Exercise prompt: What you give back should be exactly the lines from the one with "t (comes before" through the end of the data, without the pictures.

Dataset excerpt:
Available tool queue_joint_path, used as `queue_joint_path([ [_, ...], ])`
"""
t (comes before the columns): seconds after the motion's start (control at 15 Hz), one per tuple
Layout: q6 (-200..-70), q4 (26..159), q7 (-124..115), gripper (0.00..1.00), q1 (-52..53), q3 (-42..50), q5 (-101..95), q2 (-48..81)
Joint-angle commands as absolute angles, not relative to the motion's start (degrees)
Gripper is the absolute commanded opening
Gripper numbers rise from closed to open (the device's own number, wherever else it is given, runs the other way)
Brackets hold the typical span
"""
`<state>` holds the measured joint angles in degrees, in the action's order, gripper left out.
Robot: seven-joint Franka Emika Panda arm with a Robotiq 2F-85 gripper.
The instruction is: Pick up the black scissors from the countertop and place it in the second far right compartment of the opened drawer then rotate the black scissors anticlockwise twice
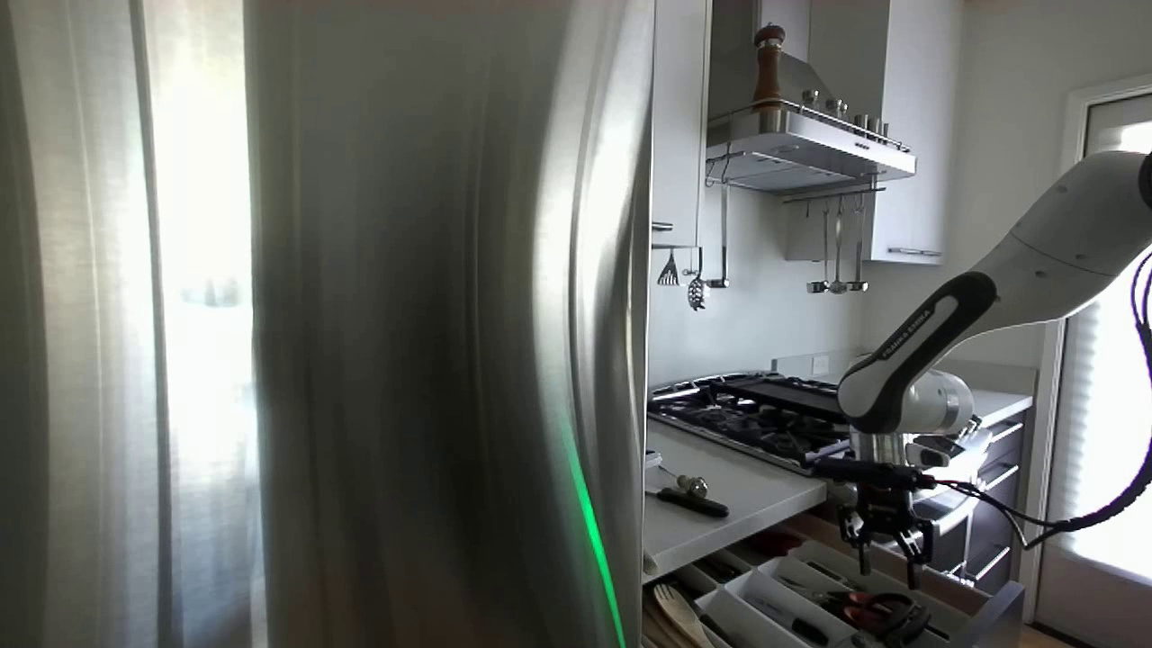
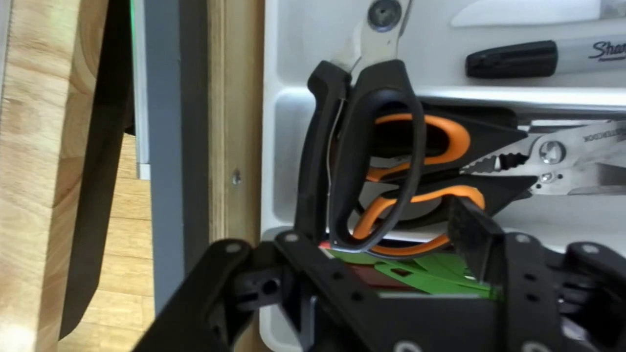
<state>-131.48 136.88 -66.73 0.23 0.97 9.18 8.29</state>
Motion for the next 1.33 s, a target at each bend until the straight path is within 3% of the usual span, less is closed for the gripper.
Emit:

Expected answer:
t (comes before the columns): seconds after the motion's start (control at 15 Hz), one per tuple
Layout: q6 (-200..-70), q4 (26..159), q7 (-124..115), gripper (0.00..1.00), q1 (-52..53), q3 (-42..50), q5 (-101..95), q2 (-48..81)
Joint-angle commands as absolute angles, not relative to the motion's start (degrees)
Gripper is the absolute commanded opening
Gripper numbers rise from closed to open (the device's own number, wherever else it is given, runs the other way)
Brackets hold the typical span
"""
`<state>` holds the measured joint angles in degrees, in the action's order, gripper left out.
Robot: seven-joint Franka Emika Panda arm with a Robotiq 2F-85 gripper.
The instruction is: Pick up the black scissors from the countertop and place it in the second far right compartment of the opened drawer then rotate the black scissors anticlockwise twice
<state>-131.48 136.88 -66.73 0.23 0.97 9.18 8.29</state>
Motion for the next 1.33 s, a target at each bend until the straight path is within 3% of the usual span, less is closed for the gripper.
Emit:

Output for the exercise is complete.